Au-delà de ces joutes politico-poétiques qu’il savait apprécier en « veta » s’étant abreuvé au délicieux nectar d’Iguidi, Saïd avait compris très tôt que la Démocratie allait mettre bien longtemps à se relever des mauvais départs des années 1990 et qu’en tout état de cause la politique n’y suffirait sans doute pas. D’où l’intérêt particulier pour la société civile et les droits de l’homme. Tout en étant parfaitement à l’aise dans la société mauritanienne (et pas seulement Maure) telle qu’elle était, il n’en mesurait pas moins l’énormité des efforts à accomplir pour faire aboutir les innombrables transitions déjà entreprises (ou non) pour que la Société profite des bienfaits de la modernité inévitable, incontournable (et éviter le plus possibles de ses méfaits). D’où parfois une conduite qui étonne, une nonchalance un peu Oulad Deymane qui peut irriter les militants (ou affairistes), pressés mais ne signifie en fait ni renoncement ni goût du « farniente » érigé en philosophie.

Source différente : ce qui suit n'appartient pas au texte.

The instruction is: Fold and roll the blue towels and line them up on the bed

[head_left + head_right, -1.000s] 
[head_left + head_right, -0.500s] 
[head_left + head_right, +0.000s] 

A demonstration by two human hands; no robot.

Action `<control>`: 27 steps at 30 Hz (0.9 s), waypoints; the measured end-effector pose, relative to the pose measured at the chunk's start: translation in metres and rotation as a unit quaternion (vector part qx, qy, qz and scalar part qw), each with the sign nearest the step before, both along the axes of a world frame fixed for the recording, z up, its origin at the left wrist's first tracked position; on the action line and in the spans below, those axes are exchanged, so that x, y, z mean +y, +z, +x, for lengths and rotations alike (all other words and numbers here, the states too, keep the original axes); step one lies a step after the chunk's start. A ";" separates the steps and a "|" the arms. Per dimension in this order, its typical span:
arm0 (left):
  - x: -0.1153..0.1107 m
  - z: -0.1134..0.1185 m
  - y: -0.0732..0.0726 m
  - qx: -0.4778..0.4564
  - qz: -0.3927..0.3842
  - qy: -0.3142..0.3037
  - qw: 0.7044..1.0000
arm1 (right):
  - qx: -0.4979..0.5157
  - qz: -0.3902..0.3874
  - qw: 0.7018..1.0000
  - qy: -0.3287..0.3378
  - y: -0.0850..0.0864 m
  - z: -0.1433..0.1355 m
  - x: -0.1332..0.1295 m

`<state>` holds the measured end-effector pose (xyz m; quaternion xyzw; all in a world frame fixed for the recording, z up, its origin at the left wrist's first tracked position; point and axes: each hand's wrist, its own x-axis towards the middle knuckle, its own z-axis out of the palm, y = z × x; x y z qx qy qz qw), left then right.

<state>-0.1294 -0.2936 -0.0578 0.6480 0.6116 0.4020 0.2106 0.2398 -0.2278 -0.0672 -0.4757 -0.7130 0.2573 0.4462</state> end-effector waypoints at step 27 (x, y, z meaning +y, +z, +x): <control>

Le vingtième siècle a permis à Saïd de servir magnifiquement son pays et d’accumuler un savoir et un savoir-faire étonnamment divers et varié.

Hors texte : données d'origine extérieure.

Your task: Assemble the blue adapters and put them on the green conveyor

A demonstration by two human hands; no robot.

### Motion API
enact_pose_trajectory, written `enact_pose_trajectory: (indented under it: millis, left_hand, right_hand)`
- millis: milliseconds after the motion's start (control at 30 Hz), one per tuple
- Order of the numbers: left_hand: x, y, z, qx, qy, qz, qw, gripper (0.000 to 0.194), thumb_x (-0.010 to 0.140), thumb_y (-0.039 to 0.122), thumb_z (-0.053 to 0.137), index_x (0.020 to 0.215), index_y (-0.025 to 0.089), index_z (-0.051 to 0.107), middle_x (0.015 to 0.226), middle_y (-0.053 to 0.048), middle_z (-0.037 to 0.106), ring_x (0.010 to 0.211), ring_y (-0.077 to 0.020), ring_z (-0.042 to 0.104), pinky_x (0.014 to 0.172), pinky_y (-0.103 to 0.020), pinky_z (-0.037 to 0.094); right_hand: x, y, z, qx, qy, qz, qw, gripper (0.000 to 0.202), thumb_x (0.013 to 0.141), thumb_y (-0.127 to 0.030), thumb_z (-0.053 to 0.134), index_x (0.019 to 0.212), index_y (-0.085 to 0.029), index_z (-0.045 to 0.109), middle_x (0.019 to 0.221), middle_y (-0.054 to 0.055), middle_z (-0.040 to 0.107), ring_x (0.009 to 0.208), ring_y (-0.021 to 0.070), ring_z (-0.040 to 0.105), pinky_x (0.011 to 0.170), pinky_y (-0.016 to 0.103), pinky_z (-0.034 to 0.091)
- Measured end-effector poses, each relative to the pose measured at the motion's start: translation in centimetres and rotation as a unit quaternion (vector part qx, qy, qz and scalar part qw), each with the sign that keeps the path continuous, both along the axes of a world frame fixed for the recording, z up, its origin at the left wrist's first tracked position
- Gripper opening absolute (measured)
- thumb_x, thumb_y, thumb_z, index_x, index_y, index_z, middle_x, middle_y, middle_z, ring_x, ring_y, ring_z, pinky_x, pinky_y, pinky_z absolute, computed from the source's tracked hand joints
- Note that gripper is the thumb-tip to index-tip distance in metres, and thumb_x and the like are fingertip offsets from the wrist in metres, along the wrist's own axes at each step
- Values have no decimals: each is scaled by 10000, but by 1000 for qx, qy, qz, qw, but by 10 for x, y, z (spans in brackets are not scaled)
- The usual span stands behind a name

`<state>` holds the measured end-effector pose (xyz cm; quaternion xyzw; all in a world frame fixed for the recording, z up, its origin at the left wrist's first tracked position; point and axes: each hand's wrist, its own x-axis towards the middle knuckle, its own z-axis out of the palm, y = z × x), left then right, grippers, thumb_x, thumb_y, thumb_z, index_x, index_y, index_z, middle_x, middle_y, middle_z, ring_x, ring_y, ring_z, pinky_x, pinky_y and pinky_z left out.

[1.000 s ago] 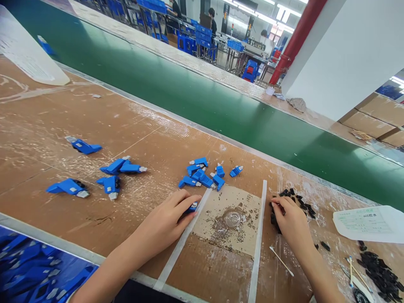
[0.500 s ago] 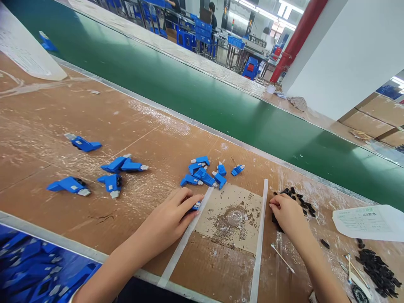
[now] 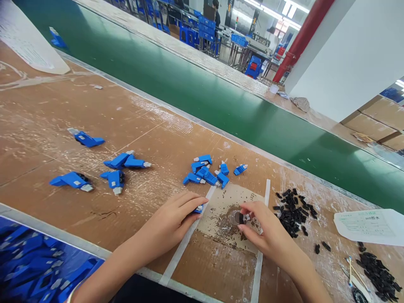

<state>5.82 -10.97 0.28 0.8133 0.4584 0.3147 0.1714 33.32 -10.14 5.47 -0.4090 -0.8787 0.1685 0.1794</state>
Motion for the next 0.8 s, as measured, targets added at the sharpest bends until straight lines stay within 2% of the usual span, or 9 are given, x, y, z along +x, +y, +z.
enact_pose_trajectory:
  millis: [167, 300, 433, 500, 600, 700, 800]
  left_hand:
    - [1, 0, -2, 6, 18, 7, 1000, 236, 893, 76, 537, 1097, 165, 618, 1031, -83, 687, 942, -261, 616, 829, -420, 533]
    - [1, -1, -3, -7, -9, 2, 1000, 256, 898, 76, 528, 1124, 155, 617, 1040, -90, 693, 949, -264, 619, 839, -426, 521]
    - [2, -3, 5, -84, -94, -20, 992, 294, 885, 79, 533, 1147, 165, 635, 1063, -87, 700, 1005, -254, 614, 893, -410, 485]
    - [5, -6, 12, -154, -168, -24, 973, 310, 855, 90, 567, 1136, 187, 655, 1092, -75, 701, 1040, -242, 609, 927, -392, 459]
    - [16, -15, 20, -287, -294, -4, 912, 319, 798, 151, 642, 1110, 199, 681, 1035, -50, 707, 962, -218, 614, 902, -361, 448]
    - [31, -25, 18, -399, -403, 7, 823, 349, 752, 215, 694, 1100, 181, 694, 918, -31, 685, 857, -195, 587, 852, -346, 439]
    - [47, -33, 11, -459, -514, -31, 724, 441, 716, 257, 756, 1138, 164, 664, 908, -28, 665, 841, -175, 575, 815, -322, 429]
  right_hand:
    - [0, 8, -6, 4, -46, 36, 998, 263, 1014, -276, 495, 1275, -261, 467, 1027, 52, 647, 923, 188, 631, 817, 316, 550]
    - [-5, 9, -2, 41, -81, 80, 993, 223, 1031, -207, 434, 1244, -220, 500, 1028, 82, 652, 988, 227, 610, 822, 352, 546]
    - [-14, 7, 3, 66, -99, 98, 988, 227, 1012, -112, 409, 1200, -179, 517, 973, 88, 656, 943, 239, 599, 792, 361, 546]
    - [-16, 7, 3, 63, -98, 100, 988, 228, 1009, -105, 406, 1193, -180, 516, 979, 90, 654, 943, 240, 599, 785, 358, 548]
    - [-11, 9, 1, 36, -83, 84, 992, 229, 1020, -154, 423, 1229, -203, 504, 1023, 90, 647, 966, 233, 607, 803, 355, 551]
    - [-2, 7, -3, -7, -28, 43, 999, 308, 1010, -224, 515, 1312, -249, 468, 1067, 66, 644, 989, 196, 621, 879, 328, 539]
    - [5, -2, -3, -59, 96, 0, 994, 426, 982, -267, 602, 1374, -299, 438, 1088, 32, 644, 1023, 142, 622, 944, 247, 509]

Le 21ème voit donc apparaître un autre SaÏd : un homme-bibliothèque, au savoir encyclopédique pour autant que le sujet concerne de près ou de loin la Mauritanie. Très informé aussi sur le reste des connaissances disponibles dans le monde d’aujourd’hui, en particulier dans ses domaines de compétence professionnelle (relations internationales, droits de l’homme…). Mais c’est seulement sur la Mauritanie qu’on le sent presqu’à l’aise en se dispensant de sa modestie naturelle : c’est quasiment lui faire injure que de supposer qu’il ne soit pas au courant de l’existence de tel livre ou document écrit sur la Mauritanie, depuis l’origine des temps jusqu’à ce jour, iconographie comprise. Et cela fait plus d’un demi-siècle qu’il s’est mis en devoir de rassembler cet immense savoir et qu’il y a réussi mieux sans doute que personne.

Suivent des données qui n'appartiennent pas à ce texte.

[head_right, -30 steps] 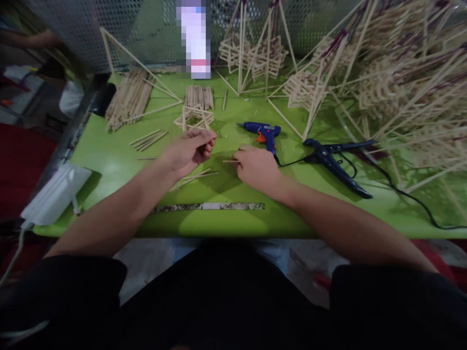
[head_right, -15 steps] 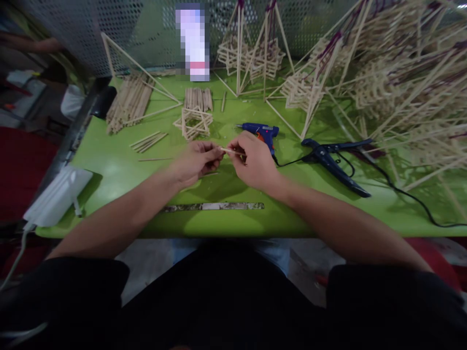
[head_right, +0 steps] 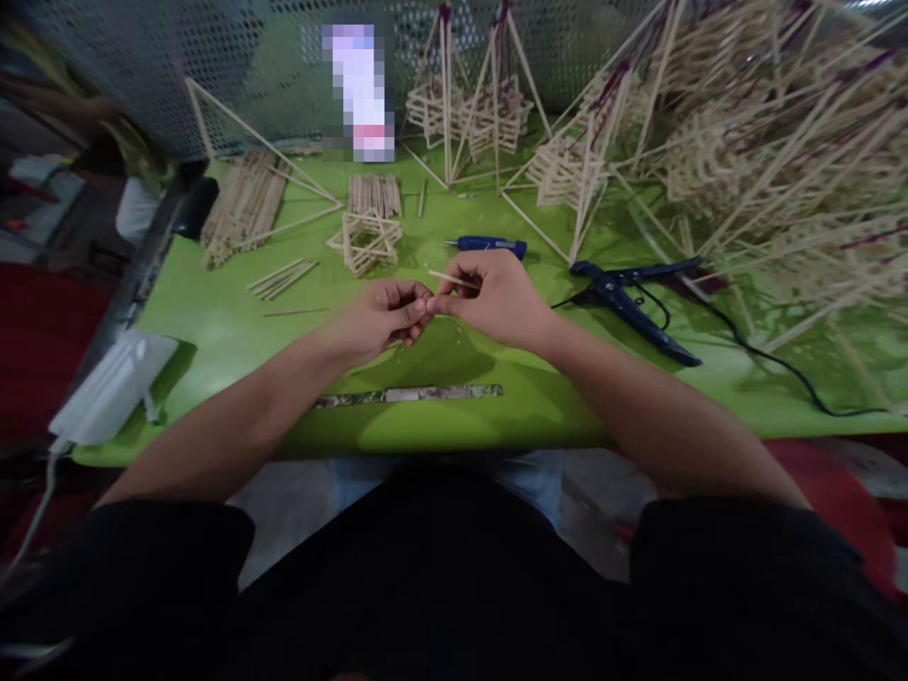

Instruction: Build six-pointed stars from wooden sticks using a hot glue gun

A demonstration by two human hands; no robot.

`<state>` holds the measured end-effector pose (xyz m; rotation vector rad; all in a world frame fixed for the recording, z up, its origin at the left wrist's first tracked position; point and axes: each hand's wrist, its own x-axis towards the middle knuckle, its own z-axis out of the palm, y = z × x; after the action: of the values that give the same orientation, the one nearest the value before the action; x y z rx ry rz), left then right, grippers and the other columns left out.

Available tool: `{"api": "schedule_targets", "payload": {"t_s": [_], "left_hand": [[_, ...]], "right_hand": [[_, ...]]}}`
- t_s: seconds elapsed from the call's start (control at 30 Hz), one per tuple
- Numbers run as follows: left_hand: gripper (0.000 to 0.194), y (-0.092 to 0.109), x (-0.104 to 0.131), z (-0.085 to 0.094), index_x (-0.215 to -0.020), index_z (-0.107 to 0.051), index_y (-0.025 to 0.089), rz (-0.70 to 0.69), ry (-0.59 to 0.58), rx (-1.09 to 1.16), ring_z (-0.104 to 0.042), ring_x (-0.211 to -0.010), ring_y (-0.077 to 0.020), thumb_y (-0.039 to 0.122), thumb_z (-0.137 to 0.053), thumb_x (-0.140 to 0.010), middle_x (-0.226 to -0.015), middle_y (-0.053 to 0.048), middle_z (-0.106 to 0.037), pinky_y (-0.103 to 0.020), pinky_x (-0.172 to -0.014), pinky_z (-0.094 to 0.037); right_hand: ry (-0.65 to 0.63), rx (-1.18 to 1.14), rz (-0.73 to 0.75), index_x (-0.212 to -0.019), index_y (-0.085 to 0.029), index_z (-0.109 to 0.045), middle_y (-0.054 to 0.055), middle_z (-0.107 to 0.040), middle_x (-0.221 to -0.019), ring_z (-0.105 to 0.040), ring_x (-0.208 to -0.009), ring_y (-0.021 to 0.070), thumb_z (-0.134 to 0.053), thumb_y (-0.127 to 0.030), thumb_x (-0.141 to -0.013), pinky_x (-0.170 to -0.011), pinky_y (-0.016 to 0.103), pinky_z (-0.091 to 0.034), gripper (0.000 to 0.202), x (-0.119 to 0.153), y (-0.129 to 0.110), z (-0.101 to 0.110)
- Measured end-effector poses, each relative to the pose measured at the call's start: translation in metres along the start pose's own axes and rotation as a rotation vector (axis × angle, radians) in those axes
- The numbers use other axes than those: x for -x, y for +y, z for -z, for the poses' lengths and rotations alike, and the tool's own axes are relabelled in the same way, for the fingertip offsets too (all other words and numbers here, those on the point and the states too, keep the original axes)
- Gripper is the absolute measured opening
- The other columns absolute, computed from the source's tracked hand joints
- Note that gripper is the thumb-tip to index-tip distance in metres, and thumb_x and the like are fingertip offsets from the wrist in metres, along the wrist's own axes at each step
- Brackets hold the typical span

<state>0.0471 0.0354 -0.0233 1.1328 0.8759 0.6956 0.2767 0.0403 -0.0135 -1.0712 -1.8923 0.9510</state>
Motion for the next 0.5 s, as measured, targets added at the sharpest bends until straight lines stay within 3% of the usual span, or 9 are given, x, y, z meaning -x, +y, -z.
{"api": "schedule_targets", "payload": {"t_s": [0.1, 0.2, 0.27, 0.37, 0.43, 0.5], "left_hand": [[0.028, 0.013, 0.015, -0.016, -0.084, -0.065, 0.017, -0.107, -0.011, -0.116, -0.058, -0.054, -0.0073, 0.005, -0.065, -0.109, -0.068, 0.004, -0.061, -0.018, -0.052, -0.048], [0.024, 0.025, 0.057, -0.048, -0.091, -0.065, 0.019, -0.214, -0.037, -0.371, -0.066, -0.061, -0.0105, 0.009, -0.058, -0.112, -0.077, 0.002, -0.069, -0.023, -0.061, -0.055], [0.020, 0.020, 0.091, -0.074, -0.097, -0.071, 0.020, -0.305, -0.192, -0.715, -0.074, -0.076, -0.0150, 0.011, -0.060, -0.111, -0.086, -0.001, -0.078, -0.027, -0.073, -0.057], [0.023, -0.020, 0.118, -0.115, -0.116, -0.077, 0.019, -0.491, -0.411, -0.979, -0.082, -0.095, -0.0212, 0.016, -0.055, -0.115, -0.109, -0.009, -0.086, -0.031, -0.082, -0.060], [0.020, -0.063, 0.109, -0.143, -0.112, -0.079, 0.017, -0.470, -0.583, -1.023, -0.083, -0.093, -0.0223, 0.027, -0.061, -0.117, -0.106, -0.010, -0.086, -0.030, -0.078, -0.058], [0.016, -0.106, 0.085, -0.173, -0.104, -0.080, 0.017, -0.379, -0.632, -1.053, -0.084, -0.093, -0.0240, 0.027, -0.071, -0.112, -0.101, -0.010, -0.087, -0.031, -0.076, -0.057]], "right_hand": [[0.059, -0.017, 0.063, -0.072, -0.023, -0.066, -0.004, -0.049, -0.064, -0.036, -0.061, 0.0121, -0.098, -0.065, -0.087, -0.058, 0.034, -0.029, 0.055, -0.003, 0.003, 0.012], [0.153, 0.041, 0.113, -0.068, -0.024, -0.060, -0.004, -0.043, -0.062, -0.033, -0.061, 0.0127, -0.090, -0.060, -0.098, -0.059, 0.036, -0.026, 0.055, -0.006, 0.008, 0.029], [0.200, 0.073, 0.133, -0.068, -0.025, -0.061, -0.003, -0.044, -0.060, -0.034, -0.059, 0.0136, -0.086, -0.060, -0.101, -0.059, 0.037, -0.026, 0.054, -0.009, 0.012, 0.040], [0.249, 0.100, 0.156, -0.069, -0.025, -0.063, -0.004, -0.044, -0.059, -0.033, -0.059, 0.0139, -0.085, -0.059, -0.101, -0.059, 0.037, -0.027, 0.052, -0.013, 0.016, 0.050], [0.255, 0.118, 0.162, -0.068, -0.025, -0.063, -0.003, -0.046, -0.060, -0.035, -0.060, 0.0142, -0.085, -0.059, -0.100, -0.060, 0.037, -0.027, 0.052, -0.014, 0.017, 0.051], [0.231, 0.140, 0.155, -0.068, -0.026, -0.061, -0.002, -0.048, -0.061, -0.037, -0.061, 0.0149, -0.085, -0.061, -0.100, -0.060, 0.037, -0.028, 0.054, -0.013, 0.017, 0.049]]}}
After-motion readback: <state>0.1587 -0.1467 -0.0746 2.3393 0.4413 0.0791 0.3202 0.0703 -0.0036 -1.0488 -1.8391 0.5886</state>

Saïd a donc fait de sa bibliothèque personnelle un havre particulièrement accueillant, un vrai paradis pour les chercheurs, étudiants, enseignants ou même simples curieux intéressés par l’histoire ou la culture de leur pays. L’accueil est vraiment quelque chose d’étonnant, d’unique : sans parler du visiteur connu, ami ou non qui est traité avec la familiarité si simple et si « aisante », inimitable, qui lui est propre, l’inconnu est tout de suite subjugué : il lui suffit de dire qu’il est « vlân ould vlân » pour entendre parler des siens comme si son hôte était un vieil ami de la famille ! Que celle-ci soit du Charg ou du Sahel, du Guidimakha ou du Trarza. Un paradis pour les chercheurs ? Dans quelle bibliothèque ceux-ci peuvent-ils trouver un guide qui est en même temps un érudit polyglotte, un hôte généreux, un interlocuteur d’une politesse exquise et d’une disponibilité sans limites ? Ce qui va manquer à beaucoup d’entre nous, c’est cette « banque de données » vivante, extraordinaire à laquelle il suffisait de donner les caractéristiques d’un membre de la société civile ou d’un militant ou intellectuel de telle région ou de telle « chariha », pour avoir la réponse adéquate (y compris les coordonnées des intéressés et, éventuellement, une introduction personnelle de sa part !).

Le problème avec la mort, c’est que, tout bêtement, il n’y a rien à faire. Alors, simplement, inna lillahi wa inna ileihi rajioun. Heureusement qu’il y a cette recommandation prophétique :

اذكروا محاسن موتاكم

Avec al Marhoum, on n’a pas à se forcer pour respecter ce hadith, mais au contraire, pour ne pas abuser de la patience du lecteur.

Rahimallahou Mohamed Saïd Ould Hammaddi Rahmatan wassiatan.